Amid his ongoing lawsuit against American Homepatient, Alan Presswood, D.C., P.C., asked the court for additional discovery and a change to the protective order. The court denied both motions but did allow Presswood leave to file a supplemental memorandum to give a more-specific idea of his discovery request. He has 10 days to do so and the defendant has five days after his new filing to respond.

Presswood initially sued in 2014,and the issue of discovery has been at the forefront for most of the ongoing litigation.

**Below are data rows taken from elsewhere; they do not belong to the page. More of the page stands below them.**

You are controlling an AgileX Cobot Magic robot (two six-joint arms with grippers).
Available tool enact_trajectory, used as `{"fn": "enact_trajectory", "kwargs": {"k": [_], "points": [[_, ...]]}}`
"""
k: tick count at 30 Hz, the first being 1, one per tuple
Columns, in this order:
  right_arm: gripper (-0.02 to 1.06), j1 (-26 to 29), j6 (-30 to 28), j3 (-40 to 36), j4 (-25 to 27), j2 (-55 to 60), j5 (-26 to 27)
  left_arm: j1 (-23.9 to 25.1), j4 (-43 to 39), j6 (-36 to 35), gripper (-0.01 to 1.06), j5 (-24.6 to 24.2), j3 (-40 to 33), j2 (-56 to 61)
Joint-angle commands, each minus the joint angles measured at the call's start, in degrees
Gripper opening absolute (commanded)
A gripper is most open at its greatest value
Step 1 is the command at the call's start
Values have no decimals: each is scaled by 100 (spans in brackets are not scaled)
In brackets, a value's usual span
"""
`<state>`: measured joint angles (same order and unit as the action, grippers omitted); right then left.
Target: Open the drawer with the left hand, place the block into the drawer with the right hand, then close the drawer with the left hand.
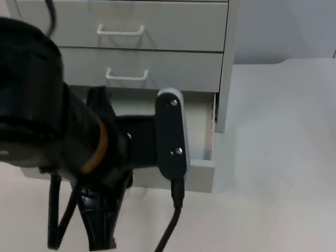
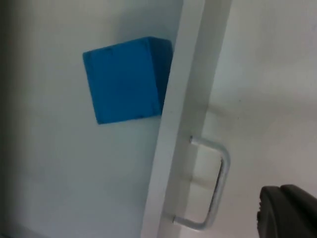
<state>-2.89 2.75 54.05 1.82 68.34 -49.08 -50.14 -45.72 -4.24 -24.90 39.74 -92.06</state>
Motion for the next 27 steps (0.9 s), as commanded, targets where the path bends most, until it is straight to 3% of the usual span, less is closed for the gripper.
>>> {"fn": "enact_trajectory", "kwargs": {"k": [1, 8, 11, 15, 22, 27], "points": [[73, 42, -62, -3, -5, -37, 54, -39, -538, -468, 0, 131, -8, -208], [73, 42, -62, -3, -5, -37, 54, -39, -2266, -1889, 0, 108, -8, -797], [73, 42, -62, -3, -5, -37, 54, -39, -3506, -3092, 0, -49, -8, -1092], [73, 42, -62, -3, -5, -37, 54, -39, -4258, -3716, 0, -178, 4, -1321], [73, 42, -62, -3, -5, -37, 67, 43, -4689, -4104, 0, -204, 97, -1657], [73, 42, -62, -3, -10, -37, 88, 467, -4893, -4513, 0, -231, 362, -1768]]}}
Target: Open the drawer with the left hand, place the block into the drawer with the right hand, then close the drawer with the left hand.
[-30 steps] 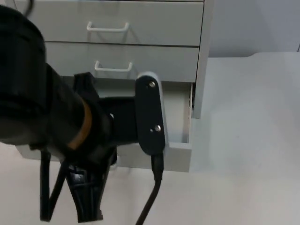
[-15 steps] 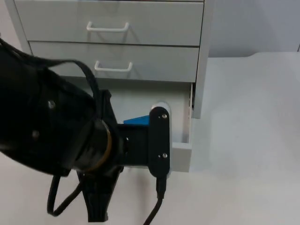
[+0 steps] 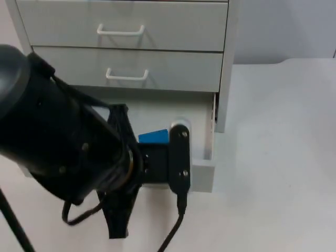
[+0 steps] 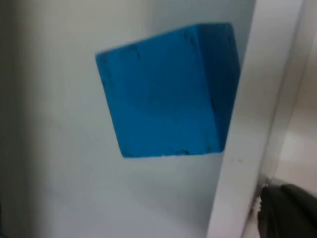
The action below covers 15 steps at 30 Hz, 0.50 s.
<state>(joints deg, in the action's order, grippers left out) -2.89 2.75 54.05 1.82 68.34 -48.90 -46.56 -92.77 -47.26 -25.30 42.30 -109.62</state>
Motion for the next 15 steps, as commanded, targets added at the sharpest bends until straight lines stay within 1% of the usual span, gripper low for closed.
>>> {"fn": "enact_trajectory", "kwargs": {"k": [1, 3, 4, 5, 10, 11, 15], "points": [[73, 42, -62, -3, -10, -37, 70, 189, -421, -388, 0, -191, 141, -11], [73, 42, -62, -3, -10, -37, 70, 358, -718, -697, 0, -203, 227, -11], [73, 42, -62, -3, -10, -37, 70, 442, -718, -825, 0, -203, 292, -11], [73, 42, -62, -3, -10, -37, 70, 442, -718, -825, 0, -203, 292, -11], [73, 42, -62, -3, -10, -37, 82, 801, -718, -866, 0, -190, 754, -48], [73, 42, -62, -3, -10, -37, 82, 801, -718, -866, 0, -190, 754, -48], [73, 42, -62, -3, -10, -37, 135, 1103, -718, -866, 0, -110, 1219, -321]]}}
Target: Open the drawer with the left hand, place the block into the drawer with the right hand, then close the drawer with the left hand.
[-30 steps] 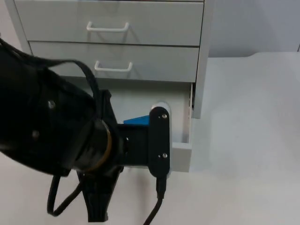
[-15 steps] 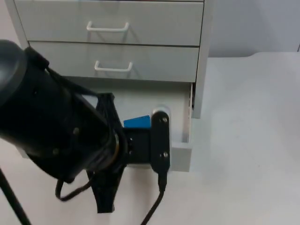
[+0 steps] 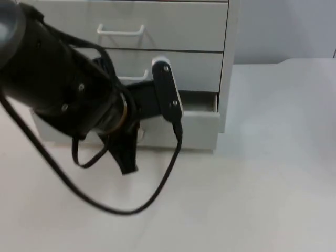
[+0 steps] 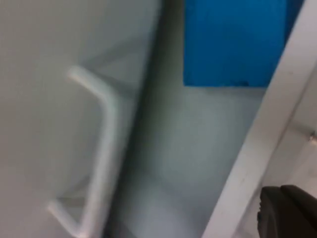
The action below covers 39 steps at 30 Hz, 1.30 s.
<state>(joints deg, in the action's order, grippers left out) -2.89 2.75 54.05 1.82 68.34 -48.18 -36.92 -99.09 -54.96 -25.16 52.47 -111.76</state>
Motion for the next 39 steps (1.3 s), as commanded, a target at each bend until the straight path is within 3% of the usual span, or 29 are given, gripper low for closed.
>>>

Now, the ruling states Presswood believes a search for RightFax data will show American Homepatient violated the Telephone Consumer Protection Act when it sent “unsolicited facsimile advertisements to [the] members of the putative class."

While Presswood said he’s been "diligent" with trying to get RightFax data, the defendant’s main concern is that Presswood could be aware of certain facts, but waited too long to act on them, the ruling states.

"Plaintiff is convinced defendant is obfuscating relevant information and has not hesitated to seek out as many of defendant’s records and witnesses as possible, and defendant is convinced plaintiff is engaged in a never-ending witch hunt—demanding total and unmitigated access to a range of sensitive information that is both inappropriate and costly to produce," the ruling states.

As for why the court denied Presswood’s claim, Limbaugh said, “It is ultimately plaintiff’s rather vague, open-ended request that compels this court to decide against granting his motions, however,” said Limbaugh.

The ruling states Presswood wants more discovery to order the defendant to produce “whatever witnesses are necessary” as well as depose an American Homepatient representative with at least 40 different topics.

“Discovery is not winding down after all this time; rather, plaintiffs seeks to ramp it up,” Limbaugh wrote. “The simple fact is, plaintiff’s request for more discovery lies in speculation.”

Considering this, the court simply gave Presswood leave to create a less-ambiguous discovery request.